Work instruction —
Compute how many lines in the entries below include the string "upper". Only the number is wanted.

Data supplied —
|---|
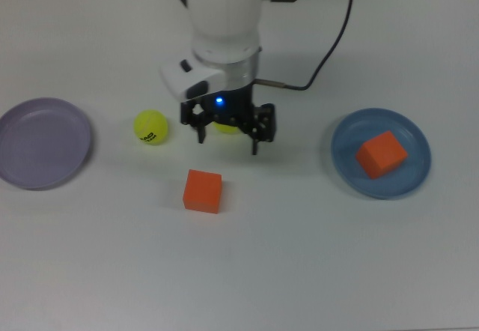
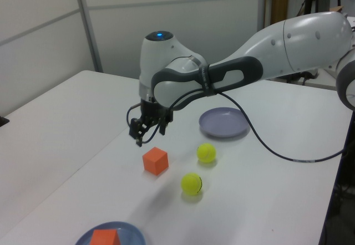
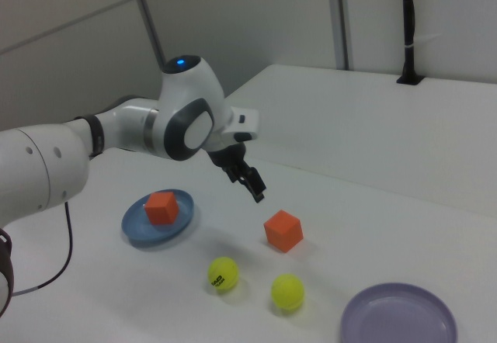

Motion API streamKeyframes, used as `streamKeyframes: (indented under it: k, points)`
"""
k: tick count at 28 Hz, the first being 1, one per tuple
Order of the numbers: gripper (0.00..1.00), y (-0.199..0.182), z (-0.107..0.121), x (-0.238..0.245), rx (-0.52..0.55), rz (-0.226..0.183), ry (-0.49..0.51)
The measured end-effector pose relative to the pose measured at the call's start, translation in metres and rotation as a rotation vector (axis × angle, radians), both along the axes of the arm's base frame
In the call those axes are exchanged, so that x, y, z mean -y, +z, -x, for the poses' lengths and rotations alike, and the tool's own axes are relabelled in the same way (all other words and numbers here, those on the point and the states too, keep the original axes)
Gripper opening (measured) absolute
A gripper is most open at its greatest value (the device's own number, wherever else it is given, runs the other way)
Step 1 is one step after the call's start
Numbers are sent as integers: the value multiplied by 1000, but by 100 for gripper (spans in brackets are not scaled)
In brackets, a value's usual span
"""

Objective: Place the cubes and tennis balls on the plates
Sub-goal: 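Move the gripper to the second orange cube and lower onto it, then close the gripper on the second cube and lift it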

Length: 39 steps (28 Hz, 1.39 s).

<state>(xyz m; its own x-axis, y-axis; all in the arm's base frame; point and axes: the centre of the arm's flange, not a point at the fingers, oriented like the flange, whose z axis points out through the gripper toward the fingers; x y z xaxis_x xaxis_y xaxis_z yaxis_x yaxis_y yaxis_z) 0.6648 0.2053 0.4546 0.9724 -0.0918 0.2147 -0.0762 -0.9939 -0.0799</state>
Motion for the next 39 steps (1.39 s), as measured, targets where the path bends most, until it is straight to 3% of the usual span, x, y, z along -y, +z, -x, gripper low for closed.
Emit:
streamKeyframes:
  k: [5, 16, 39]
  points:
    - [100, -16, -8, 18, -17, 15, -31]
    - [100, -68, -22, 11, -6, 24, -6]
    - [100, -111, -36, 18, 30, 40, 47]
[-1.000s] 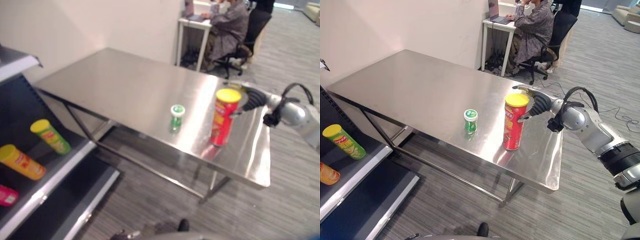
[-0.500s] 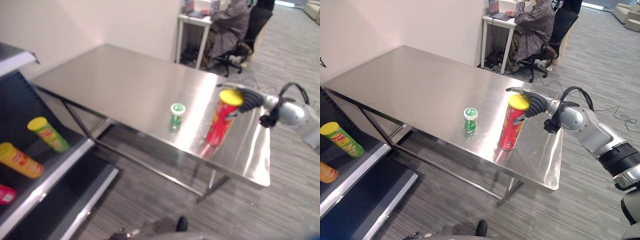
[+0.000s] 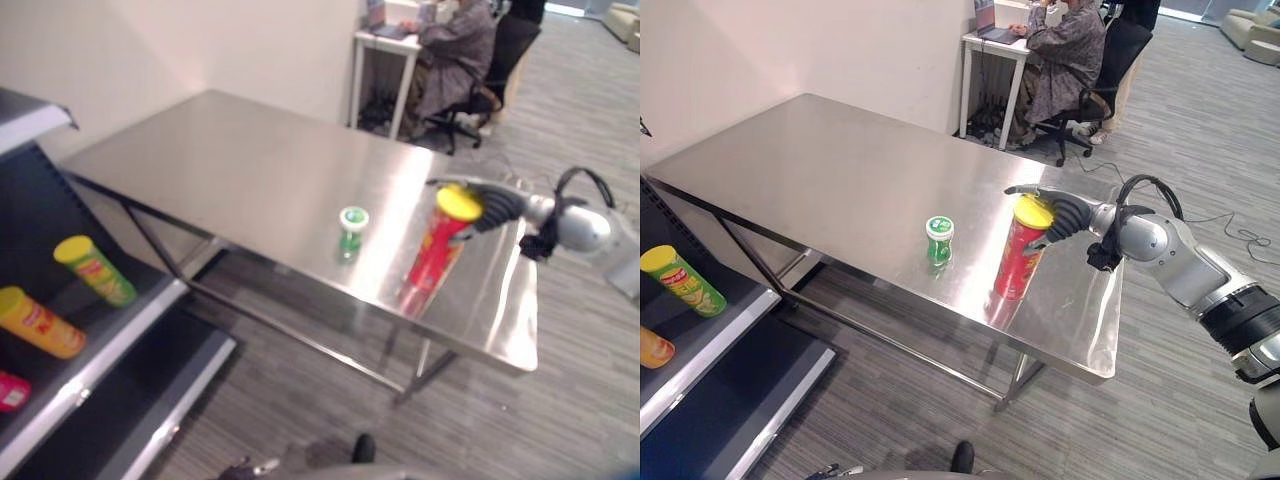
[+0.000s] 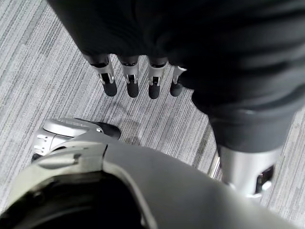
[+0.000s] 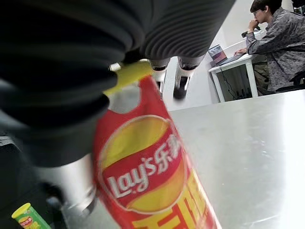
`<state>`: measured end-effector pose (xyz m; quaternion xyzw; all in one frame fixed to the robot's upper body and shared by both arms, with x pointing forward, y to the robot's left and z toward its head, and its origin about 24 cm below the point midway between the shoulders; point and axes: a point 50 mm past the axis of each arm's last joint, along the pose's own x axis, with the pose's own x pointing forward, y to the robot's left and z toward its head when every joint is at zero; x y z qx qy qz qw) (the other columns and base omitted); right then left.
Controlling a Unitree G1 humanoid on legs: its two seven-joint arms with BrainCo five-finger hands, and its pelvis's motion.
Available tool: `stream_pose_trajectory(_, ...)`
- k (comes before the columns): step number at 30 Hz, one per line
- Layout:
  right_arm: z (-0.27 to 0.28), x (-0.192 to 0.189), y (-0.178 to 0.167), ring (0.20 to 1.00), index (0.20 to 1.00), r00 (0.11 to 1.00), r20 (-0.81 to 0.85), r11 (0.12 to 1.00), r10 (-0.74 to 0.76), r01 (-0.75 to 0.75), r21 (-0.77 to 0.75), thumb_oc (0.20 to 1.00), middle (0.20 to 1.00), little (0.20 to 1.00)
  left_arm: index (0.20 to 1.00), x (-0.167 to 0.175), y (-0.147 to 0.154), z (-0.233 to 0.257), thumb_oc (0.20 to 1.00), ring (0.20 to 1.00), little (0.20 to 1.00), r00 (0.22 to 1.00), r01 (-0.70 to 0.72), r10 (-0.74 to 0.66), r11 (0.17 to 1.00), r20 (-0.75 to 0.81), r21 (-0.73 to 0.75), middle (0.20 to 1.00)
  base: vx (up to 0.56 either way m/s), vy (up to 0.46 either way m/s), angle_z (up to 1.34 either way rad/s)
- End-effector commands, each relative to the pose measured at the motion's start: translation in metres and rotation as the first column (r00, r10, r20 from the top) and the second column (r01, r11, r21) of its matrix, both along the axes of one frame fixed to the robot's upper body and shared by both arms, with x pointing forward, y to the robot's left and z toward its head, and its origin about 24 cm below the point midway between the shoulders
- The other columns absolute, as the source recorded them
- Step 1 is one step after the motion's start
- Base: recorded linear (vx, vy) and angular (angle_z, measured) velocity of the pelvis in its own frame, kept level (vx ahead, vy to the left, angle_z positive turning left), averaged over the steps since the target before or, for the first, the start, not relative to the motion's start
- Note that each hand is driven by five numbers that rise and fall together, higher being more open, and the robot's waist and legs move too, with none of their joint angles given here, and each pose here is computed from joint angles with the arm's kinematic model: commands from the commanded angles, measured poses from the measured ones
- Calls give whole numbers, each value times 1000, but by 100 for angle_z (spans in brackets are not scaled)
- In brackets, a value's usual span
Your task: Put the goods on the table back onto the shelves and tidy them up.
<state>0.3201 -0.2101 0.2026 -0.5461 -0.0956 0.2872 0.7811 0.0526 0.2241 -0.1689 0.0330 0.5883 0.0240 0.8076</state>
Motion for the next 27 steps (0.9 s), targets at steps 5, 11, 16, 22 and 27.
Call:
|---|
Task output —
2